Ein Team von Forschern von der Ohio State University herausgefunden, dass Ibuprofen auch das Risiko des Todes von Lungenkrebs bei Rauchern und quitters beiden aktiven Rauchern reduzieren. Die Studie wurde an der XVII Weltkonferenz für Lungenkrebs in Wien präsentiert.

Rauchen ist die häufigste Ursache für Lungenkrebs, mit einem Verband um 80-90% der Fälle. Nach Angaben der Centers for Disease Control und Prävention von Krankheiten, die Menschen, die rauchen, sind 15 bis 30 Mal häufiger Lungenkrebs oder sterben an der Krankheit als Nichtraucher zu entwickeln.

Da Ibuprofen ist eine Droge, die Entzündung reduziert, stellten Wissenschaftler aus zu untersuchen, ob dieses Medikament Raucher profitieren könnte. Die Forscher analysierten Daten von 10.735 Erwachsenen, den Teil der Dritten National Survey of Health and Nutrition Examination Prüfung der Verwendung von Ibuprofen und anderen NSAIDs und anderen Faktoren, auf Lebensstil waren. Tracking-Teilnehmer trat über einen Zeitraum von 18 Jahren, die spezifische Todesursache identifiziert.

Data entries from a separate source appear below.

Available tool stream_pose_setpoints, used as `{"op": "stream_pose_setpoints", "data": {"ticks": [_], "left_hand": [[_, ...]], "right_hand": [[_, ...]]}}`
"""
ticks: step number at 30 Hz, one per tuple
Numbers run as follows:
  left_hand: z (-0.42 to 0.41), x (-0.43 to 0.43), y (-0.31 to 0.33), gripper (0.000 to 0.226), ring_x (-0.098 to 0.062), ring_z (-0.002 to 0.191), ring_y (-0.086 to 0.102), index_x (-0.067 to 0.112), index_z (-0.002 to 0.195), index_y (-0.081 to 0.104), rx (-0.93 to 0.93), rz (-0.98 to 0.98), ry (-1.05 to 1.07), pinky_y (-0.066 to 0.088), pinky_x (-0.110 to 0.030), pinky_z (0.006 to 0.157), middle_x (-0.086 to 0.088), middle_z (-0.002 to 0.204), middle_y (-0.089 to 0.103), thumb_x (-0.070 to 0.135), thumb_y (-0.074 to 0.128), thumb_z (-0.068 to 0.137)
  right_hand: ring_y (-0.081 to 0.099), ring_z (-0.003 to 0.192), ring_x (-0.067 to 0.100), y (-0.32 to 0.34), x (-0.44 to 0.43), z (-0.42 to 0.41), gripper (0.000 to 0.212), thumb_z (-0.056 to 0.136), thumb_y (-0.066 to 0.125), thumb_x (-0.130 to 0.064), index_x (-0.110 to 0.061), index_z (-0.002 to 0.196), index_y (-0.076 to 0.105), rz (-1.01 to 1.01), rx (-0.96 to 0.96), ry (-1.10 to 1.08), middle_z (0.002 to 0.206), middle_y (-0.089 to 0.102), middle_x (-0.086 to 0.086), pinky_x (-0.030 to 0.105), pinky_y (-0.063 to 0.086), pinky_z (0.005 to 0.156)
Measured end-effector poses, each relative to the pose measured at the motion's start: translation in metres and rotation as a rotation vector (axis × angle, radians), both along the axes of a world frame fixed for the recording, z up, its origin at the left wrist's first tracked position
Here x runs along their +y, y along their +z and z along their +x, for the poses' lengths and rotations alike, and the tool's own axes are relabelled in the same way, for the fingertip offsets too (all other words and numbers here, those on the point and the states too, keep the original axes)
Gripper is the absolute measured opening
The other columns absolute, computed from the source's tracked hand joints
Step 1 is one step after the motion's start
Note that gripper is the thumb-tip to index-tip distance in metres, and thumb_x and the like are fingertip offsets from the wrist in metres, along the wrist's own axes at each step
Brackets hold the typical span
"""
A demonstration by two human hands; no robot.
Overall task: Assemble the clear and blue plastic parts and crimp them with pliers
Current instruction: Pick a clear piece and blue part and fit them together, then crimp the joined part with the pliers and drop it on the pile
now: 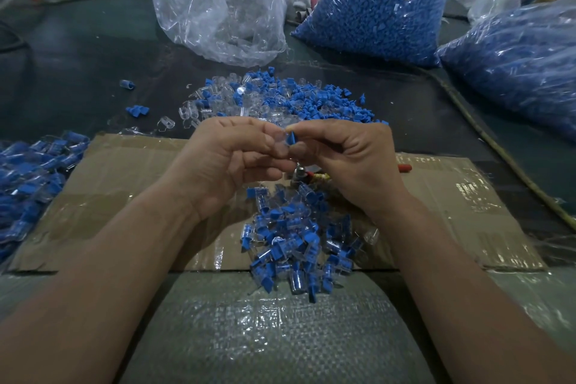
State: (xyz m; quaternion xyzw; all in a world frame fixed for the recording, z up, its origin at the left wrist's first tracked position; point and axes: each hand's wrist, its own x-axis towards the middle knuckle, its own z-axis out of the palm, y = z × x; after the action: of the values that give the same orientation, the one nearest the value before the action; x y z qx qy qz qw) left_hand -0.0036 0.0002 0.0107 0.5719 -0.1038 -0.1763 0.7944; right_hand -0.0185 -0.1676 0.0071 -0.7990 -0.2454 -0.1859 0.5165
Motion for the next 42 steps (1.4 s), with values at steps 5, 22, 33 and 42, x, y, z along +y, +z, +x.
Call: {"op": "stream_pose_setpoints", "data": {"ticks": [5, 22, 33, 42], "left_hand": [[0.0, 0.0, 0.001, 0.011, -0.02, 0.053, 0.066, 0.011, 0.062, 0.068, -0.018, 0.035, 0.03, 0.052, -0.021, 0.046, -0.01, 0.061, 0.068, 0.008, 0.07, 0.051], [-0.002, -0.001, -0.002, 0.01, -0.017, 0.052, 0.065, 0.009, 0.062, 0.066, -0.041, 0.092, 0.098, 0.051, -0.019, 0.047, -0.009, 0.061, 0.067, 0.011, 0.07, 0.053], [0.003, 0.002, -0.003, 0.019, -0.018, 0.053, 0.066, 0.005, 0.07, 0.061, 0.001, 0.041, 0.244, 0.051, -0.019, 0.047, -0.007, 0.059, 0.066, 0.01, 0.068, 0.054], [0.004, 0.003, -0.004, 0.019, -0.018, 0.054, 0.066, 0.005, 0.071, 0.061, -0.001, 0.056, 0.225, 0.051, -0.019, 0.046, -0.006, 0.059, 0.066, 0.011, 0.068, 0.054]], "right_hand": [[0.062, 0.082, -0.007, 0.002, 0.001, -0.002, 0.037, 0.076, 0.065, 0.005, -0.006, 0.11, 0.055, -0.019, -0.016, 0.002, 0.091, 0.063, -0.005, 0.009, 0.049, 0.073], [0.064, 0.083, 0.006, 0.009, -0.001, -0.003, 0.029, 0.074, 0.072, -0.016, -0.008, 0.102, 0.068, -0.239, -0.019, -0.079, 0.087, 0.065, -0.01, 0.014, 0.052, 0.074], [0.047, 0.097, -0.004, 0.027, -0.07, 0.005, 0.088, 0.035, 0.067, -0.066, -0.041, 0.118, 0.051, -0.67, 0.723, -0.098, 0.107, 0.051, -0.022, 0.019, 0.035, 0.075], [0.042, 0.086, 0.002, 0.02, -0.063, 0.008, 0.066, 0.057, 0.082, -0.045, -0.037, 0.117, 0.054, -0.911, 0.622, -0.161, 0.096, 0.042, -0.017, 0.021, 0.033, 0.066]]}}
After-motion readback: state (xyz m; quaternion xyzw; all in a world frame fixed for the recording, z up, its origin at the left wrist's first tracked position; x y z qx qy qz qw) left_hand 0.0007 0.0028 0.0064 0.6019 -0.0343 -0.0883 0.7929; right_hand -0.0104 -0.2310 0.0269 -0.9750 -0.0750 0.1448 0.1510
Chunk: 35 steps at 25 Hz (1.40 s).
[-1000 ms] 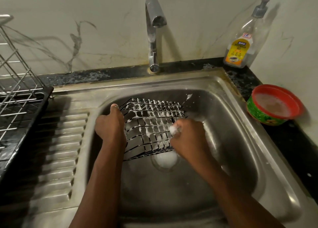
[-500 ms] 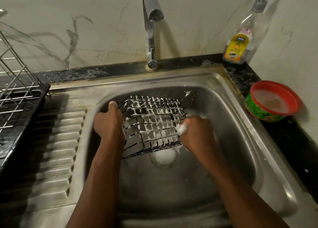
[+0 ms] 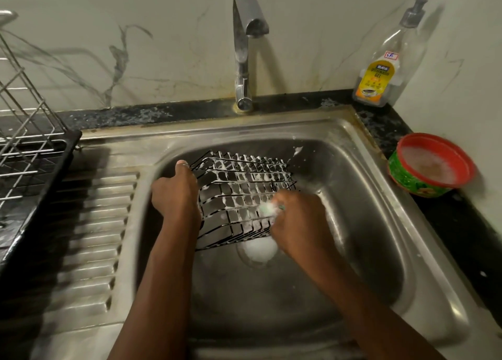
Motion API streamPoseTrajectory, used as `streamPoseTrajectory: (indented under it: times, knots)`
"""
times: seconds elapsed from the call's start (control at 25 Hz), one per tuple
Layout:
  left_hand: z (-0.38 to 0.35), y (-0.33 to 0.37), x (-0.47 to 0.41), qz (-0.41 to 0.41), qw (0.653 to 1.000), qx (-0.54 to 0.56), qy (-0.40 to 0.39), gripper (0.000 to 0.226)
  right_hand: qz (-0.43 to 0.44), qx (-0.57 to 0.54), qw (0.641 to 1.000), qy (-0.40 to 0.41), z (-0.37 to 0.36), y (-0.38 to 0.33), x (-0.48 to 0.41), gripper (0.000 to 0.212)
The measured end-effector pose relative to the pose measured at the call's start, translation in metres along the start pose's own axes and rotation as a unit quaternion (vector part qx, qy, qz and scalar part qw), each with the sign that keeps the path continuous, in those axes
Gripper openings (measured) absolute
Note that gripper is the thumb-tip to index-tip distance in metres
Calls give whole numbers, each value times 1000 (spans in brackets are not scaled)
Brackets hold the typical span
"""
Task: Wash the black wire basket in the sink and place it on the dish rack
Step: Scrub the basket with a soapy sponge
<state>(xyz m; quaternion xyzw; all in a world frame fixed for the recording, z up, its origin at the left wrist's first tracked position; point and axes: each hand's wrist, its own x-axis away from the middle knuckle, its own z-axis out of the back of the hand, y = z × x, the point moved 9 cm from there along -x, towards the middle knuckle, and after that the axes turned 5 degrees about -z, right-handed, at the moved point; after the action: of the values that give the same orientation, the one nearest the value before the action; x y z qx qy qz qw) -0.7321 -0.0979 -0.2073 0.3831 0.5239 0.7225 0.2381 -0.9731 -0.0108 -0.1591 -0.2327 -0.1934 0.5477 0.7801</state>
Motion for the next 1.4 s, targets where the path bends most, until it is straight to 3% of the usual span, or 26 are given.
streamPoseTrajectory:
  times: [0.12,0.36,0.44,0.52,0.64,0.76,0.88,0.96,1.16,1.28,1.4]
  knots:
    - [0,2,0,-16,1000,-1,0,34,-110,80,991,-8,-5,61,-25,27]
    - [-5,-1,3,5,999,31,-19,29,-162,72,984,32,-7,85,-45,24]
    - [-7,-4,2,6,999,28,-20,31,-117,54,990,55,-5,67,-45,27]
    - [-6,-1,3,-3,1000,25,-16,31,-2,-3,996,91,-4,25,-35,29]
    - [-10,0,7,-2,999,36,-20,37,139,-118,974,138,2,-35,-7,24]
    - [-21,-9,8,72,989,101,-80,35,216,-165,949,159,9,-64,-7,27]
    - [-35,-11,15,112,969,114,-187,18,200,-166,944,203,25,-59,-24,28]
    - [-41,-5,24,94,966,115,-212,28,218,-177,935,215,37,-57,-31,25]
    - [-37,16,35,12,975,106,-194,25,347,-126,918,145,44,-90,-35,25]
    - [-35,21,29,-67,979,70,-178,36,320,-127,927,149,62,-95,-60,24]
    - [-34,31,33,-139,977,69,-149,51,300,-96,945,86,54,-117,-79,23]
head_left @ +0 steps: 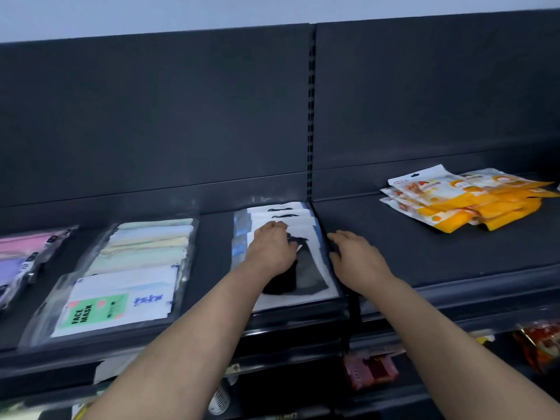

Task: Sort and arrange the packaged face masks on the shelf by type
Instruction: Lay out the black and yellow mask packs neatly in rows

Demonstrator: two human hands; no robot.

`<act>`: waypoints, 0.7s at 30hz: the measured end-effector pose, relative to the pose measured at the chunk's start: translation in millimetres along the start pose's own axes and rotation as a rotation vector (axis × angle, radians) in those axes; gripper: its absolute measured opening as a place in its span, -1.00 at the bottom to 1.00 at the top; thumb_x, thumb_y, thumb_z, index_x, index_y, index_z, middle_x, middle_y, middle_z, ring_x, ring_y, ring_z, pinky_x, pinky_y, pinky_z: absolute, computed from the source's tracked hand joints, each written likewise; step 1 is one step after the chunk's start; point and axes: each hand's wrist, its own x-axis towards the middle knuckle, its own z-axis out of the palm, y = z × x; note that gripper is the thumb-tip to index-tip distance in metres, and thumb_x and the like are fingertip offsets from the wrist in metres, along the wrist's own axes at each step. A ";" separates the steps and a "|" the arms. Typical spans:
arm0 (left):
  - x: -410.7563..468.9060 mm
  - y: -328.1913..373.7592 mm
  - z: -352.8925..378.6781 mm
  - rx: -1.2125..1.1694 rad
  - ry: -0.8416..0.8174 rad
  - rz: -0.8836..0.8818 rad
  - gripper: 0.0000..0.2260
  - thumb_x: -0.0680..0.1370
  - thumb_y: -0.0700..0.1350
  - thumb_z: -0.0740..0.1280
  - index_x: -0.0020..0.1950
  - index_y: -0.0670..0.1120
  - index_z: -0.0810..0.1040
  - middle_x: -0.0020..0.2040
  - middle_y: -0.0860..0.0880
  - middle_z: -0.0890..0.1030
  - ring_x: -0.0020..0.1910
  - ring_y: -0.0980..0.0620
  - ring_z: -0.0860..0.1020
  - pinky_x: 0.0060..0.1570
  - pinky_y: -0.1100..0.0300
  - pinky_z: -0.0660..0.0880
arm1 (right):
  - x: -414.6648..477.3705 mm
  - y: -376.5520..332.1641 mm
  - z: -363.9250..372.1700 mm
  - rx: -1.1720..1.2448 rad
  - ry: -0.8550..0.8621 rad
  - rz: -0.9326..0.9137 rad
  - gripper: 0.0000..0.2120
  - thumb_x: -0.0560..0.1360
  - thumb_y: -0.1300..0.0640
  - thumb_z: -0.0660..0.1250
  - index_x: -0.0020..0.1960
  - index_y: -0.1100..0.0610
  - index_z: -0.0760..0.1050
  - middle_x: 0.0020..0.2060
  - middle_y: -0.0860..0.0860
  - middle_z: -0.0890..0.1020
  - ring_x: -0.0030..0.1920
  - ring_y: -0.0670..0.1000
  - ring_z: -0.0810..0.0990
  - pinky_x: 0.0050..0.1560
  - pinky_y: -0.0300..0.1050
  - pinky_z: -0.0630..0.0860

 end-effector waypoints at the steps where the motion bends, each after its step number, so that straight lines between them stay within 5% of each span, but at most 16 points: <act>1: 0.9 10.2 4.1 -0.009 -0.004 0.024 -0.62 0.58 -0.07 0.22 0.38 -0.16 0.38 0.39 -0.12 0.40 0.38 -0.12 0.34 0.29 0.02 0.37 | -1.7 11.3 -4.4 -0.053 0.019 -0.021 -0.55 0.58 0.13 0.16 0.47 0.06 0.26 0.47 0.04 0.27 0.44 0.07 0.26 0.32 0.01 0.34; 10: 41.7 122.0 66.2 -0.045 -0.037 0.180 -0.63 0.60 -0.14 0.21 0.42 -0.11 0.39 0.39 -0.09 0.44 0.36 -0.07 0.40 0.30 0.14 0.32 | 24.2 130.5 -52.1 -0.358 0.161 -0.053 -0.58 0.52 0.12 0.23 0.37 0.01 0.39 0.44 0.02 0.33 0.53 0.06 0.03 0.44 0.07 0.10; 15: 78.0 185.1 101.1 -0.127 -0.108 0.087 -0.58 0.63 -0.12 0.15 0.50 -0.06 0.24 0.45 -0.11 0.36 0.41 -0.08 0.35 0.33 0.12 0.30 | 69.4 196.8 -85.0 -0.458 0.136 0.001 -0.36 0.49 -0.21 0.22 0.48 0.00 0.18 0.52 0.06 0.11 0.53 0.19 -0.17 0.43 0.31 -0.13; 21: 117.9 250.3 145.4 -0.365 -0.124 -0.026 -0.58 0.62 -0.02 0.16 0.49 0.12 0.26 0.44 0.01 0.41 0.35 -0.01 0.42 0.35 0.12 0.36 | 92.9 261.8 -93.7 -0.340 -0.005 -0.002 -0.25 0.40 -0.44 0.02 0.49 -0.13 0.08 0.54 0.04 0.06 0.51 0.26 -0.08 0.39 0.38 -0.12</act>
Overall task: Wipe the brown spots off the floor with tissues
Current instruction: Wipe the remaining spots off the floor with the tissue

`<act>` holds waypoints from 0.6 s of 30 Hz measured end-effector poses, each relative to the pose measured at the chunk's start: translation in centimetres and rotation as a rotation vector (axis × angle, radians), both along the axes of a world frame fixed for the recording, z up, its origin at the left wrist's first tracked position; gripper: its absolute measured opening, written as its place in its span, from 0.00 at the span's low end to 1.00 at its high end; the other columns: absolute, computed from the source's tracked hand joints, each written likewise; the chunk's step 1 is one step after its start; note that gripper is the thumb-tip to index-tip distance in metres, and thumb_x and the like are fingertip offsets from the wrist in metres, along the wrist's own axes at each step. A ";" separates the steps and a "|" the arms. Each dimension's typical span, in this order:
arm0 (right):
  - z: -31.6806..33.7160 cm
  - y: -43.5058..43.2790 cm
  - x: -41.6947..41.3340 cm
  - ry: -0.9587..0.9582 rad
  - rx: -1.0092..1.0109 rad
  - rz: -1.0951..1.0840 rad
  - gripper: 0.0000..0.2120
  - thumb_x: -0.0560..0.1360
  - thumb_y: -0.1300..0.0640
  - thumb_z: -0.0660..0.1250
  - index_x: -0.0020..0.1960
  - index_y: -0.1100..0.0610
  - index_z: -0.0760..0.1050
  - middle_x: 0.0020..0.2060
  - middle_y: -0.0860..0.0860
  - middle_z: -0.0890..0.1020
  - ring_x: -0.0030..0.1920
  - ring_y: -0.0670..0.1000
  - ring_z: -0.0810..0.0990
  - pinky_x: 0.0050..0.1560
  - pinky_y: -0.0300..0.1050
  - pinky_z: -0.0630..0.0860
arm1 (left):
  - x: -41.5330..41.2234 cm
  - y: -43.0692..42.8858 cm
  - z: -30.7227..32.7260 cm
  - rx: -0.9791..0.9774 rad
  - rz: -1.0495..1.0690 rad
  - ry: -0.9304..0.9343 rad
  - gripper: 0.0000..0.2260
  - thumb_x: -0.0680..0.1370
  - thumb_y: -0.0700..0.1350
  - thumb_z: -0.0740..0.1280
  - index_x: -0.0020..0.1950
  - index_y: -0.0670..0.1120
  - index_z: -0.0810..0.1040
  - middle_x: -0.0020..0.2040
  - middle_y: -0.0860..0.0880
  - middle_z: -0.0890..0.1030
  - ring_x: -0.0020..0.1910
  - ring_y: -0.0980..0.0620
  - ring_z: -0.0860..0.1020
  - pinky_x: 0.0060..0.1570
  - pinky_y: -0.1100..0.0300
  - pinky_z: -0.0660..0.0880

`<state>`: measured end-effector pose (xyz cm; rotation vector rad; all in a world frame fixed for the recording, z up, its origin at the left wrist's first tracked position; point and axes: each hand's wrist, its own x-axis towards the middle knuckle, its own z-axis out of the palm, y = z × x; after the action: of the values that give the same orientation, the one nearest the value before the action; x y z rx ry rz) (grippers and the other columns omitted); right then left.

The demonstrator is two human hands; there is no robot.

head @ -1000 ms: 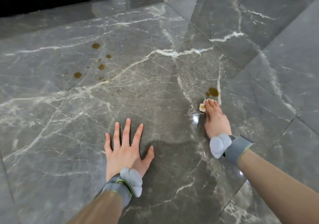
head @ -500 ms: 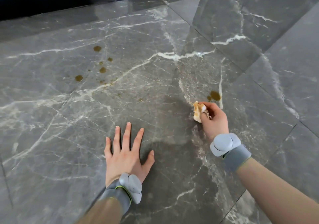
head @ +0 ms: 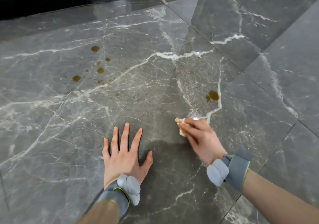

Während dieser Zeit 269 von ihnen starben an Lungenkrebs.

Ibuprofen verringert das Risiko des Todes durch Lungenkrebs um 48%

Die Ergebnisse wiesen auf ehemalige Raucher oder aktuelle Raucher, die regelmäßig verwendet Ibuprofen hatte ein 48% weniger wahrscheinlich als die an Lungenkrebs sterben, nicht dieses Medikament nehmen.

„Diese Ergebnisse legen nahe, dass die regelmäßige Verwendung bestimmter NSAIDs für Untergruppen von Hochrisiko-Rauchern als Präventionsstrategie für Lungenkrebs von Vorteil sein kann“, sagt Marisa Bittoni, Arbeiterführer.

Die Beziehung zwischen dem Risiko des Todes von Lungenkrebs und Aspirin war statistisch nicht signifikant, die Autoren.